So, what have we learned in a year of parenting? I knew a lot about child care and behavior management and discipline....IN THEORY....because I've been a teacher for seven years. I didn't learn a whole lot of new stuff about child development, but it has been fun and rewarding to actually get to watch it happening as they have picked up language, self-help skills, and motor skills. They went from learning how to follow simple directions to learning how to rebel against those directions. That happened faster and with more furor than I had hoped. I thought maybe with our learning curve we could bypass the terrible twos. But now, five months into them, we are in full terror mode. On the one hand, we have the whining of a determined little one who really wants to be able to do the bad things she sees her sister doing. Then we have the other one doing them. I am SO thankful that there are at least some limitations from having to pull both of them down from the ceiling fans, not that we LET them DO that.
But mostly, in the words of "Morris the Moose", I learned, "There are a lot of things I didn't know....that I didn't know" about myself as a parent.
Here they are, in no particular order:
- I'm a better parent working than staying at home.
- I feel guilty about that fact.
- I have a real problem with expectations.
- I like one daughter better than the other - but they are both my favorites. It just changes from day to day depending on who woke me up first.
- I miss sleep.
- I have a real problem with ignorant strangers who act like it's sad that we had to adopt to have children.
- I really am glad that I didn't have a natural child after all. Let me explain this one:
In addition to what I've learned about me, I have also learned a lot about God during this year. The spiritual applications of God as parent were so OBVIOUS at times that I rolled my eyes at myself every time I thought I needed to blog about it, hence the really big gaps in my blogging timeline.
Here are a few of those. This list is longer, so I may just post a couple as they come to me and fill in later.
- Everything 1 Corinthians 13 says about love may be kind of true in the context of marriage, since it is one of the favorite scripture readings at weddings, but it is particularly true of parenting. And knowing that, I am really thankful that it is true of God's love for me. He keeps no record of wrongs. His love can bear all things. His love is patient, kind, pursuing us until we run into His arms with abandon. [This is one of my favorite things about Addie. From the day on the bed months ago, we have grown into a daily routine of her screaming "MOMMY!!!!" at the top of her lungs and making a mad dash for my open arms when I pick her up at preschool or come home from work.]

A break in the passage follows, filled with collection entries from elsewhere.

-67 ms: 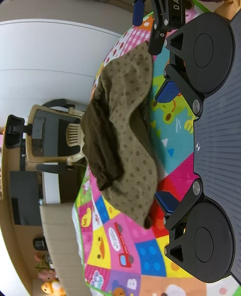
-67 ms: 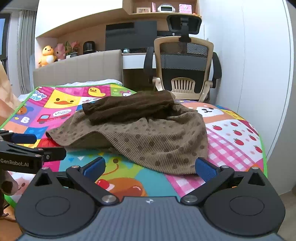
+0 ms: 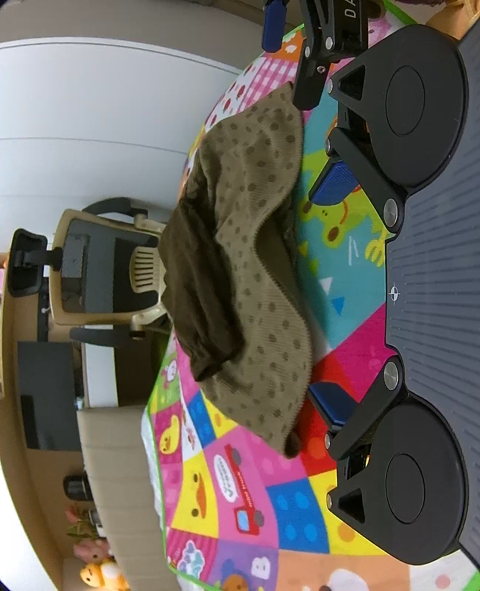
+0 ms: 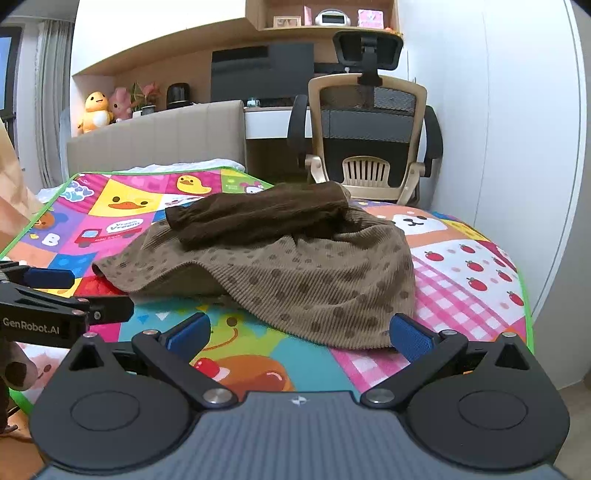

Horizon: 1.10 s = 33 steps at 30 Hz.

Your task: Fold clothes

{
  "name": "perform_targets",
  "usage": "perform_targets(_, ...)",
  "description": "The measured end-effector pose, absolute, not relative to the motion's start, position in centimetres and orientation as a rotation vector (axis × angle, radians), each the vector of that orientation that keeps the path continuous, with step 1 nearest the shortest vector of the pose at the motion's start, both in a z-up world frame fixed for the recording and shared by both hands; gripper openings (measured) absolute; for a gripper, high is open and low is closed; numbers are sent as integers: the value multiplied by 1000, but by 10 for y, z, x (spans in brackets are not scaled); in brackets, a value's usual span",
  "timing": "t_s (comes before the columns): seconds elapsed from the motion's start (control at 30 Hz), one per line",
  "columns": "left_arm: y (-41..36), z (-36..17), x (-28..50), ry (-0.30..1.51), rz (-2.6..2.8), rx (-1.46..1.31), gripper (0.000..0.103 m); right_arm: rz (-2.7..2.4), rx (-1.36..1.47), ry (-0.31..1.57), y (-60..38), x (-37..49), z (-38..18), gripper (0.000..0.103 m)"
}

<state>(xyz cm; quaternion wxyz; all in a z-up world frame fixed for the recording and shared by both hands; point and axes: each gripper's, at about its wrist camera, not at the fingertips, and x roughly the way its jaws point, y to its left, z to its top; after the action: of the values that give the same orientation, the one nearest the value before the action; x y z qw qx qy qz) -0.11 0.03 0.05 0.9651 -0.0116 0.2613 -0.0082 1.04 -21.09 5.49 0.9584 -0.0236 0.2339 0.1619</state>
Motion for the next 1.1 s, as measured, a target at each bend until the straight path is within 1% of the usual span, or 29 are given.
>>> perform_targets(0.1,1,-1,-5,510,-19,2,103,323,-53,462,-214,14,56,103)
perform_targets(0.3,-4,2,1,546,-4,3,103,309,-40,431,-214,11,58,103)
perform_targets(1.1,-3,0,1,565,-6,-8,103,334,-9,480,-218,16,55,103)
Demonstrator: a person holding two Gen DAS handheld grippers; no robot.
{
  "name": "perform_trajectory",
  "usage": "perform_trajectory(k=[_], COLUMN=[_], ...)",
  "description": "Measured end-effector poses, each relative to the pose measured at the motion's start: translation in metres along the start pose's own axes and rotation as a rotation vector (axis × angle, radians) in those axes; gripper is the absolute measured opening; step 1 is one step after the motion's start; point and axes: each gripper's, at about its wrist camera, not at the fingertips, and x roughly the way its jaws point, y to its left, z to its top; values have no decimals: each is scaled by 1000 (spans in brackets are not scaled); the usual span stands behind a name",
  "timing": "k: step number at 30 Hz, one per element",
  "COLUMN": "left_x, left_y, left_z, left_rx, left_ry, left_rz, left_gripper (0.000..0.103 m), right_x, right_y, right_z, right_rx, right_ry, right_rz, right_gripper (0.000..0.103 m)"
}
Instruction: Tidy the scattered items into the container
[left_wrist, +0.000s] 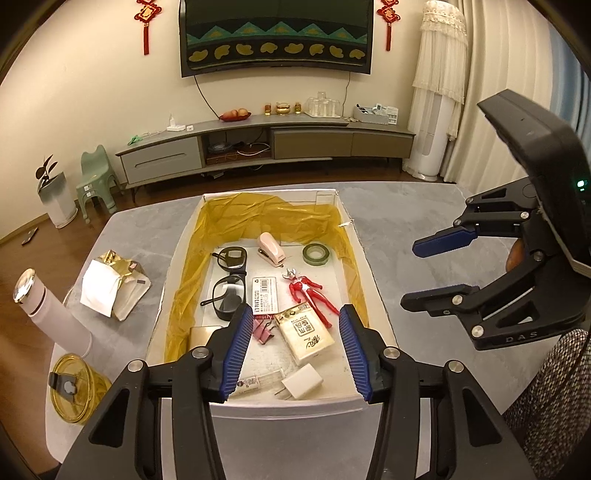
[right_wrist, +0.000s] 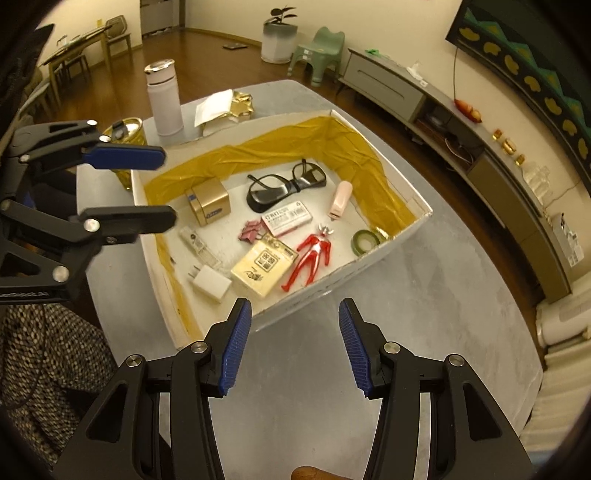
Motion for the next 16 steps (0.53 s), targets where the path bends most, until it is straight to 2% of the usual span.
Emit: perform_trajectory(k=[10, 16], left_x=[-9, -10], left_y=[-3, -3], left_z=[-1, -1], left_rx=[8, 9], left_ry=[-11, -9], left_rz=[17, 25], left_gripper=[54, 54], right_x=[-5, -12], right_y=[4, 10], right_z=[0, 0], right_rx=[25, 6], right_ry=[-19, -24], right_rz=[74, 66], right_gripper=[53, 53])
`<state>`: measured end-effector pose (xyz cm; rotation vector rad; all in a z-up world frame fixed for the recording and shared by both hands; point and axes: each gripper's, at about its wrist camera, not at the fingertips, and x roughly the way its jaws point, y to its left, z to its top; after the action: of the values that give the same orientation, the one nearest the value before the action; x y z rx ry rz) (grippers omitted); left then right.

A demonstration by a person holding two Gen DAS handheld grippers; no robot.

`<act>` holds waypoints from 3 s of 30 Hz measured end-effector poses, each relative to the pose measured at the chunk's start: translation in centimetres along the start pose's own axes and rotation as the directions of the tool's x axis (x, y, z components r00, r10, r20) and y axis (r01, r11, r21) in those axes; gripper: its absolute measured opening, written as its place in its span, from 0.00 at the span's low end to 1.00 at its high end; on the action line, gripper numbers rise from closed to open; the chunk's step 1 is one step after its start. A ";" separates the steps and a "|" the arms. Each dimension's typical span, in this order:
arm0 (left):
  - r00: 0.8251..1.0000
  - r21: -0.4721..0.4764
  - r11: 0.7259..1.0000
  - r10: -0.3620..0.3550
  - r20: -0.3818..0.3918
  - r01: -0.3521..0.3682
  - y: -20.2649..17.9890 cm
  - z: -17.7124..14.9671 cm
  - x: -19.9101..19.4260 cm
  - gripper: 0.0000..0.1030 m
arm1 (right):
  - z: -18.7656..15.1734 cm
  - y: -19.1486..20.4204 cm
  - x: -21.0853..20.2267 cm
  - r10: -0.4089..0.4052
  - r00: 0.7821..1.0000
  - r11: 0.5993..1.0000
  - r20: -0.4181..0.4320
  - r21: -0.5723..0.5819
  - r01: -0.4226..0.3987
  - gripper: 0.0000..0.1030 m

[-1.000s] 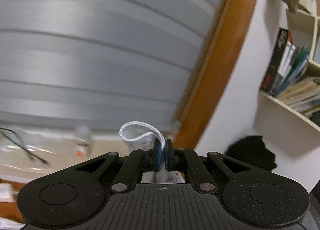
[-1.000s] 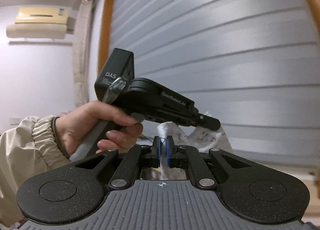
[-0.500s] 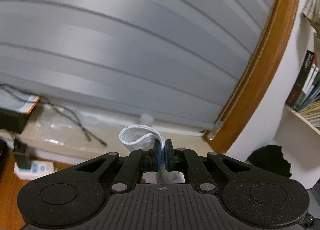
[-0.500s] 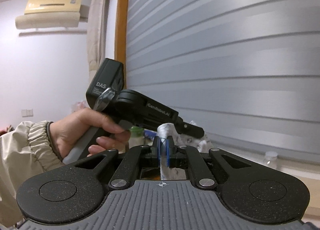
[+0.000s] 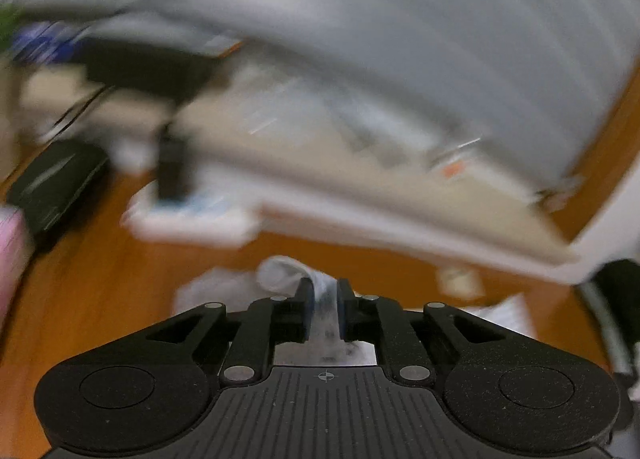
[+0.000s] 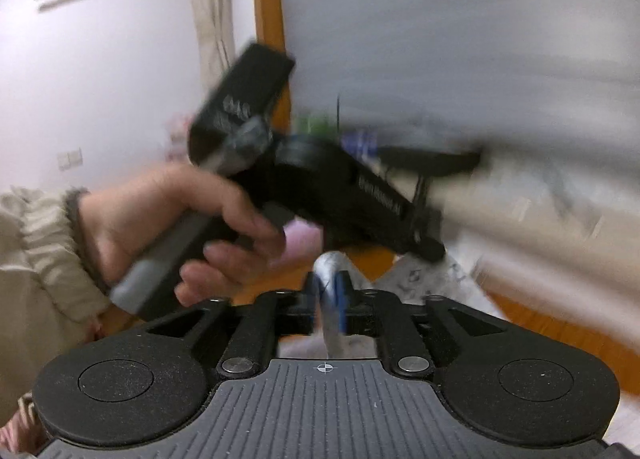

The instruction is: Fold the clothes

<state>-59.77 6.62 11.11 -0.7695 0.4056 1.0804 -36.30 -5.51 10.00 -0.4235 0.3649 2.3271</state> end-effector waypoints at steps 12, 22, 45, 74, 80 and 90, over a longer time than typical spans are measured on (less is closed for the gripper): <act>0.996 0.028 0.996 0.082 0.047 -0.083 0.7 -1.5 0.0 0.12 | -1.9 -4.0 -10.2 -0.085 0.994 0.992 -0.074 -0.096 0.077 0.34; 1.000 0.247 0.969 -0.028 -0.014 0.031 -8.9 -4.0 5.5 0.12 | -10.7 -13.8 -20.6 -0.337 0.917 0.938 -0.214 0.006 0.346 0.35; 0.987 0.589 0.793 -0.102 -0.125 0.156 -23.5 -11.8 13.2 0.11 | -16.7 -15.1 -25.9 -0.346 0.902 0.936 -0.259 -0.031 0.350 0.35; 0.997 0.574 0.817 -0.025 -0.073 0.063 -18.6 -7.5 9.8 0.26 | -10.9 -8.2 -21.6 -0.442 0.890 0.896 -0.113 -0.004 0.444 0.46; 0.994 0.575 0.818 0.069 -0.082 -0.010 -14.0 -8.0 9.1 0.26 | -9.0 -4.8 -15.7 -0.241 0.965 0.970 -0.106 -0.002 0.242 0.47; 0.998 0.375 0.926 -0.034 -0.055 0.053 -8.2 -6.1 7.8 0.68 | -8.1 0.2 -9.8 -0.158 0.975 0.984 -0.156 -0.104 0.143 0.60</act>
<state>-48.64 5.00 4.89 -0.4592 0.6136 0.9067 -28.18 -14.73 6.65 -0.6671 0.2936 2.1732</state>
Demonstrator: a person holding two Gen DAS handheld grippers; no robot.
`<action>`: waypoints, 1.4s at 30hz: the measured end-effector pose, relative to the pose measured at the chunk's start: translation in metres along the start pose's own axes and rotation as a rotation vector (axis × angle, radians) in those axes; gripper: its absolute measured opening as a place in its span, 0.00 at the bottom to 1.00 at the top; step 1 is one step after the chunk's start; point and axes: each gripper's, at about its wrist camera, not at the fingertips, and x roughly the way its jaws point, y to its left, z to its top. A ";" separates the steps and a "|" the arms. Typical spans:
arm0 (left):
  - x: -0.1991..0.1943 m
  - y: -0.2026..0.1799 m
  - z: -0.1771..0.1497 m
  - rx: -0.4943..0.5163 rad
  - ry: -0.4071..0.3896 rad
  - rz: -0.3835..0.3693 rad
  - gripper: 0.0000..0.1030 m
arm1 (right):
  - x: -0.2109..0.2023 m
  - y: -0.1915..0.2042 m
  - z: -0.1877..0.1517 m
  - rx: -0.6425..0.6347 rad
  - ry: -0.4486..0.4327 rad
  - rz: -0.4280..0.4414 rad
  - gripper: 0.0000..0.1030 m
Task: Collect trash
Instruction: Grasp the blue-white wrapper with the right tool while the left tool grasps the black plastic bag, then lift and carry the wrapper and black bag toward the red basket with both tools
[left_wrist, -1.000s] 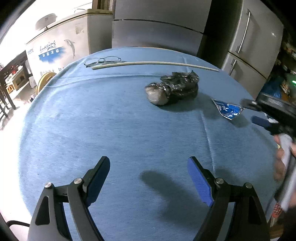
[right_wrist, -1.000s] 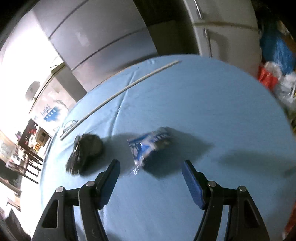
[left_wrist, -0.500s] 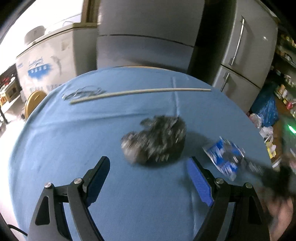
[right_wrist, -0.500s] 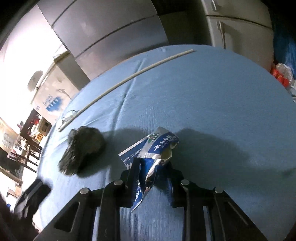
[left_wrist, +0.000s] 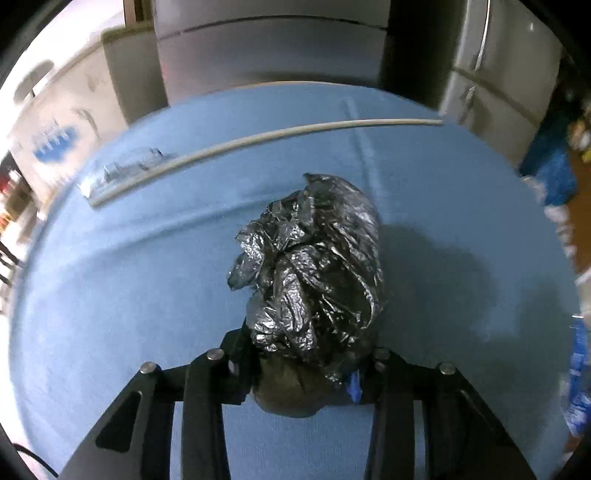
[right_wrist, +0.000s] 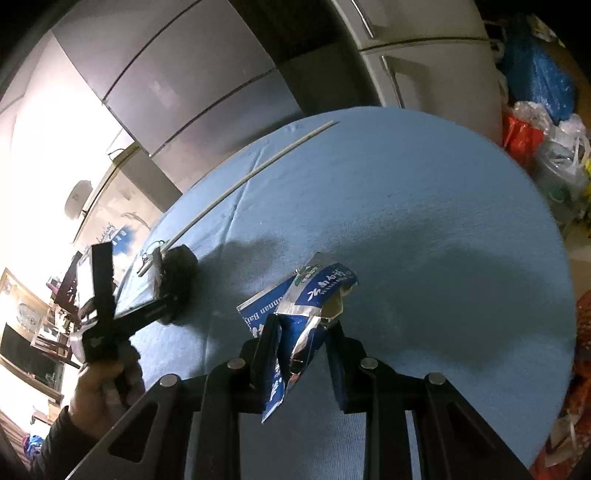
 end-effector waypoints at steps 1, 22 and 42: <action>-0.009 -0.001 -0.006 0.008 -0.020 0.012 0.38 | 0.000 0.001 -0.002 0.000 0.002 0.005 0.26; -0.097 -0.005 -0.068 0.004 -0.130 0.028 0.37 | -0.010 0.024 -0.037 -0.041 0.012 0.064 0.26; -0.136 -0.050 -0.112 0.067 -0.155 -0.032 0.37 | -0.047 -0.011 -0.058 0.033 -0.029 0.073 0.26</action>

- Delight yourself in the Lord and He will give you the desires of your heart (Ps. 34:7) is not a prescription for material blessing. It's not an incantation like people have misused the Prayer of Jabez. Rather, it is a statement of the obvious, set in the context of the Old Testament covenant, which I have come to understand as more of a simultaneous event than an If/Then. Right now - delight yourself in the Lord. Period. Whether you get anything personal out of it or not. But just so you know God is faithful in keeping His promises, for the sake of His holiness, He will give you the desires of your heart. - Parenting has taught me that I will give good gifts to my children, even when they don't deserve them, if I know it is going to make them healthy and wise, and if it strengthens their dependence on me as a parent. In fact, when have my children ever done anything to deserve what I've given them? Their babies. They can't earn anything. They don't own anything. I don't need them to, even if they could. I just want them to delight in me. I want them to accept me giving them the desires of their hearts.